EXERCISE GOAL:
In full and word for word, print the data below.

THE DATA:

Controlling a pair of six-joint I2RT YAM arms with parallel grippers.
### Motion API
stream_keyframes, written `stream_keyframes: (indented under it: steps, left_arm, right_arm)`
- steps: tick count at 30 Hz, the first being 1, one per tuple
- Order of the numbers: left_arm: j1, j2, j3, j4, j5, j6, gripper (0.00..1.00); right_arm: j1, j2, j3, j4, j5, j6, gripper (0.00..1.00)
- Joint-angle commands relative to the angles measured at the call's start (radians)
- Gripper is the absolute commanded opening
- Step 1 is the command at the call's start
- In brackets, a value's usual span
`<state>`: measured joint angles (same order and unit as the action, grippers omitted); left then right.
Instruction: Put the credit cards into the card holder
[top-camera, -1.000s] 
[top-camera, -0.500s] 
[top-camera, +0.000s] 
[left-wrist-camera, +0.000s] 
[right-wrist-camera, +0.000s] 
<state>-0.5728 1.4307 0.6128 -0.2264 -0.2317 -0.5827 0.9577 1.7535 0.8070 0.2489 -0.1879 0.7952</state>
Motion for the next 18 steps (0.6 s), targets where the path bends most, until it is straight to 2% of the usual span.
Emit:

ANSWER:
Controlling a pair of six-joint I2RT YAM arms with parallel grippers.
### Motion API
stream_keyframes, written `stream_keyframes: (indented under it: steps, left_arm, right_arm)`
- steps: tick count at 30 Hz, the first being 1, one per tuple
- Order of the numbers: left_arm: j1, j2, j3, j4, j5, j6, gripper (0.00..1.00); right_arm: j1, j2, j3, j4, j5, j6, gripper (0.00..1.00)
- Joint-angle commands relative to the angles measured at the call's start (radians)
- Gripper is the absolute commanded opening
- Step 1 is the command at the call's start
- In brackets, a value's usual span
`<state>`: measured joint angles (same order and unit as the action, grippers omitted); left then right.
Instruction: Put the credit cards into the card holder
[top-camera, -1.000s] 
[top-camera, -0.500s] 
[top-camera, +0.000s] 
[left-wrist-camera, +0.000s] 
[right-wrist-camera, +0.000s] 
<state>-0.5728 1.4307 0.6128 -0.2264 -0.2317 -0.5827 0.9577 1.7535 0.8070 0.2489 -0.1879 0.7952</state>
Motion for the next 18 steps (0.6 s), targets where the path bends most, until it is straight to 2% of the usual span.
Emit:

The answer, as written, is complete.